Painted in oils on canvas the piece depicts the Changing of the Guard at Buckingham Palace and hangs in the public rooms of the Officers’ Mess of 2nd Battalion the Princess of Wales’s Royal Regiment.
Formed in 1881, as part of the Childers reforms, by the amalgamation of the 35th (Royal Sussex) Regiment of Foot and the 107th Regiment of Foot (Bengal Light Infantry), The Royal Sussex Regiment saw action in Egypt (1882), South Africa (1900-02), Afghanistan (1919) and was variously employed throughout the First and Second World Wars. On 31 December 1966 the Regiment was amalgamated with The Queen's Royal Surrey Regiment, The Queen's Own Buffs, The Royal Kent Regiment and The Middlesex Regiment to form The Queen's Regiment.
For such a battle hardened organisation, mounting the Queen’s Guard was something of a change of pace.

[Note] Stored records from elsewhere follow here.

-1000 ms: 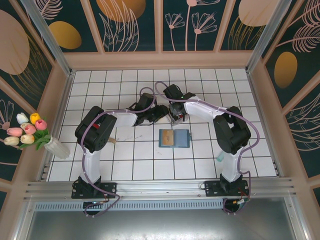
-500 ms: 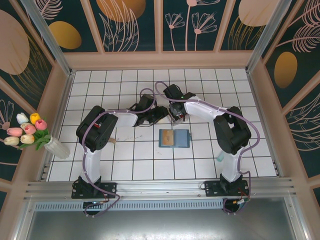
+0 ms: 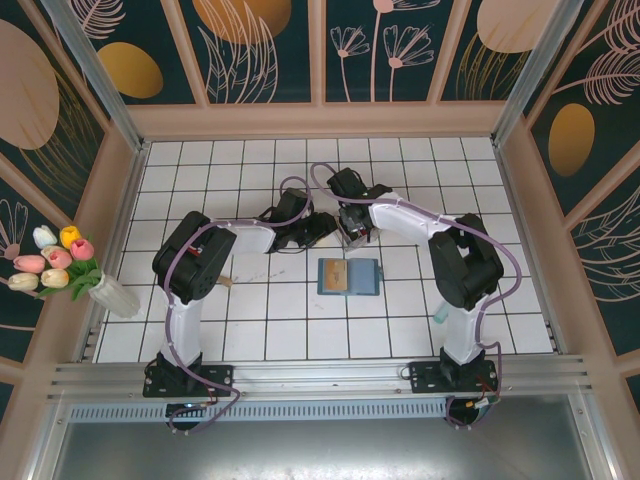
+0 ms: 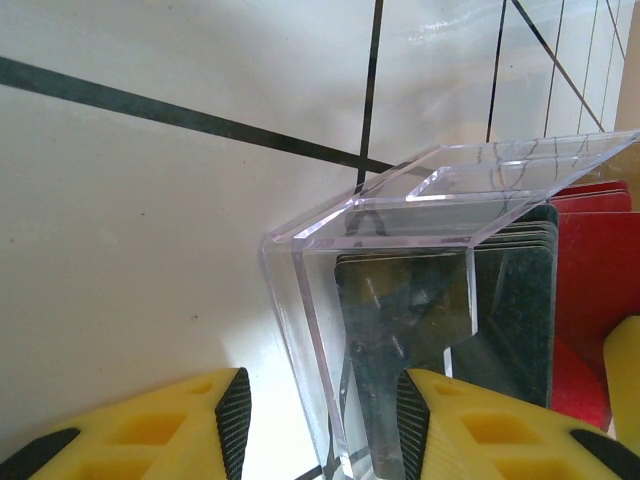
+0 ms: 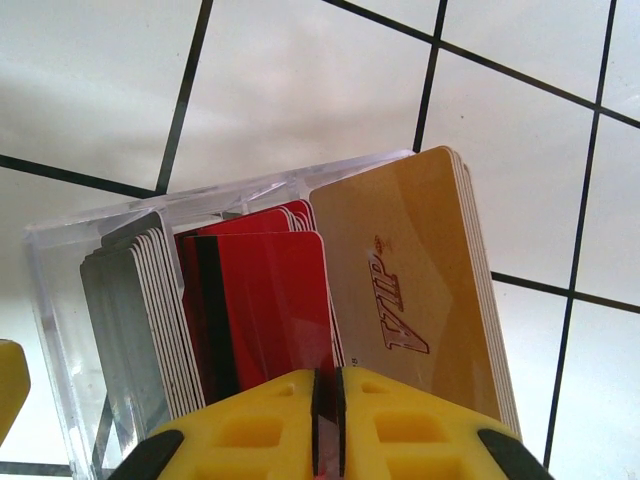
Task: Put the credit cards into the card holder
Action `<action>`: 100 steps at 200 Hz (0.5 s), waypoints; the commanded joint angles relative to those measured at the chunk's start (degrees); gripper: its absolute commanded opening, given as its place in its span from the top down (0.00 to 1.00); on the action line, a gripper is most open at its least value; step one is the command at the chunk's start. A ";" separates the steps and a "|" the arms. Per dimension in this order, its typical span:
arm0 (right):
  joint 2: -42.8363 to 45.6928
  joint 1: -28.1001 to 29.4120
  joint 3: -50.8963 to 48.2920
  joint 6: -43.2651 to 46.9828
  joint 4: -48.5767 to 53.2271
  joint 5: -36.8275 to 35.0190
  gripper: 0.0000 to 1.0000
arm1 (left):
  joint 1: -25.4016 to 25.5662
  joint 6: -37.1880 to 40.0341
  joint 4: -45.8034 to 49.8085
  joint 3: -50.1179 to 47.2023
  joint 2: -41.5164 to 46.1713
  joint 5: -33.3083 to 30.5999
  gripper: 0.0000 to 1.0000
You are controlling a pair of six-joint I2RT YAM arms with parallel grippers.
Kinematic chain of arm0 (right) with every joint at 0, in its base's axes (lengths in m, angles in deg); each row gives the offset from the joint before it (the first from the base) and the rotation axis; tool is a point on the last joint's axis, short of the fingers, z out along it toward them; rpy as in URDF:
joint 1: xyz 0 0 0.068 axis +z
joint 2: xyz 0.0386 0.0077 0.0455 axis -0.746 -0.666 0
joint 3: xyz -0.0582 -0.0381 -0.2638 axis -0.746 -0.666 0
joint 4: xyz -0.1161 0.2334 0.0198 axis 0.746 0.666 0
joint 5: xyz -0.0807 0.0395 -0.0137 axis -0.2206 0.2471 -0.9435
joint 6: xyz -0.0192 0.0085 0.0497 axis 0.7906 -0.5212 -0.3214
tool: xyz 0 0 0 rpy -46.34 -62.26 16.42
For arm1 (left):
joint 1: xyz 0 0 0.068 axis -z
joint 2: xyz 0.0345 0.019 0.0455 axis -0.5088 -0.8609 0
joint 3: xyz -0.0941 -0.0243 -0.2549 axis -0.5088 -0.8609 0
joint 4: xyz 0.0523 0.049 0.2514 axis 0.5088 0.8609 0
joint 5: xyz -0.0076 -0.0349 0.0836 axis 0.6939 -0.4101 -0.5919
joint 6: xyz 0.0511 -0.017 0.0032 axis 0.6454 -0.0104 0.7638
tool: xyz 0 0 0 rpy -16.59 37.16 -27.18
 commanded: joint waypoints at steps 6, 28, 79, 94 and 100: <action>2.61 -0.21 2.12 0.46 2.81 -2.42 0.87 | -0.03 0.09 -0.71 -0.55 -0.76 -0.07 0.54; 3.12 -0.09 2.71 0.29 3.30 -2.67 0.89 | -0.06 0.07 -0.69 -0.55 -0.51 -0.10 0.54; 4.72 -0.17 2.28 -0.56 3.30 0.20 0.92 | -0.08 0.20 -0.54 -0.37 -0.07 -0.10 0.54; 5.15 -0.17 2.10 -1.05 3.23 1.44 0.93 | -0.04 0.41 -0.50 -0.50 0.43 -0.19 0.54; 5.44 -0.22 2.38 -1.48 3.44 2.01 0.94 | -0.03 0.56 -0.56 -0.61 0.80 -0.23 0.54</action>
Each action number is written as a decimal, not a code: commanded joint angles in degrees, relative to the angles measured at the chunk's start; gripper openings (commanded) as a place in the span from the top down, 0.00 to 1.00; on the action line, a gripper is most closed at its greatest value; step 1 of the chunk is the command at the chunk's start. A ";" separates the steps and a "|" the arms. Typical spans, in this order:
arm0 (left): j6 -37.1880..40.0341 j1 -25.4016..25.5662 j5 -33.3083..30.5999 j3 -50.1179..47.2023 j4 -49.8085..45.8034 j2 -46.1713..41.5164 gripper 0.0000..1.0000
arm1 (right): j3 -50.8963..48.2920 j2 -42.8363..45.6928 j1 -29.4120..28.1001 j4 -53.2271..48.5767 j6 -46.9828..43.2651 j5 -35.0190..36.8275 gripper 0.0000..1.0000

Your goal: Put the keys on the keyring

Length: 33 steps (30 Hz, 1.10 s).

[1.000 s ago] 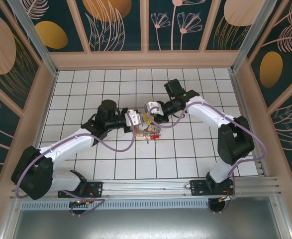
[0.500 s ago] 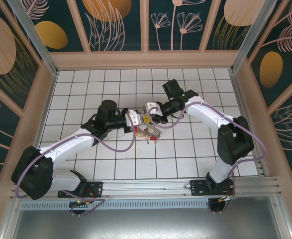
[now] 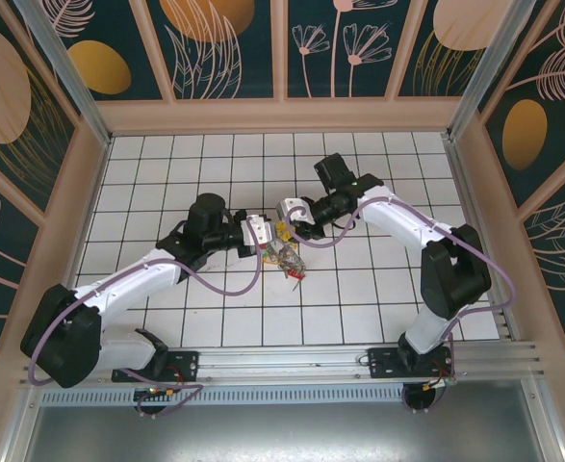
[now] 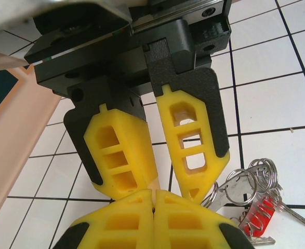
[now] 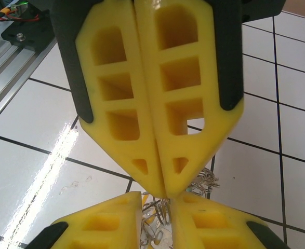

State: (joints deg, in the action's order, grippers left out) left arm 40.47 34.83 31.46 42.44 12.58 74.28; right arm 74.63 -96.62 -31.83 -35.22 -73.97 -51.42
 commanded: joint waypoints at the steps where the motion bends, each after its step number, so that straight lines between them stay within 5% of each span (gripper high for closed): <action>1: 0.97 -0.46 0.20 0.63 0.71 -1.24 1.00 | 0.12 -0.84 -0.09 -1.43 0.43 -1.05 0.81; 12: 1.00 -0.42 0.58 0.37 0.72 -1.51 1.00 | -1.45 -1.19 -0.08 2.42 5.08 1.09 0.76; 20: 1.00 -0.45 0.63 0.36 0.62 -1.51 1.00 | -2.34 -1.10 0.02 5.60 7.44 1.79 1.00; 33: 7.18 -0.95 -5.26 -0.24 -7.08 -3.03 1.00 | -8.72 4.25 3.33 11.63 10.78 -5.34 1.00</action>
State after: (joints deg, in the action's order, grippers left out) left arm 43.81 34.48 29.06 42.26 8.45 72.97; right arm 68.16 -95.33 -30.09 -25.30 -64.90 -52.95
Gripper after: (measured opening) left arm 0.066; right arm 0.047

Divided into detachments operating at Buckingham Palace and St James’ Palace, Queen’s Guards are usually the preserve of the Household Division and particularly the Foot Guards. Only rarely does the task fall to the line infantry but The Royal Sussex Regiment excelled; a tradition continued by the 2nd Battalion when it took up London Public Duties from 2011 to 2013.
Terrence Cuneo studied at Sutton Valence School, Chelsea Polytechnic and the Slade School of Art. During World War II he served as a Sapper but also worked for the War Artists' Advisory Committee, providing illustrations of aircraft factories and wartime events. Cuneo was appointed official artist for the Coronation of Elizabeth II in 1952, which brought his name and work before a global audience. Later he was awarded the OBE and Commander of the Victorian Order (CVO) and is immortalised in the form of a larger than life-size statue on the main concourse at Waterloo Station.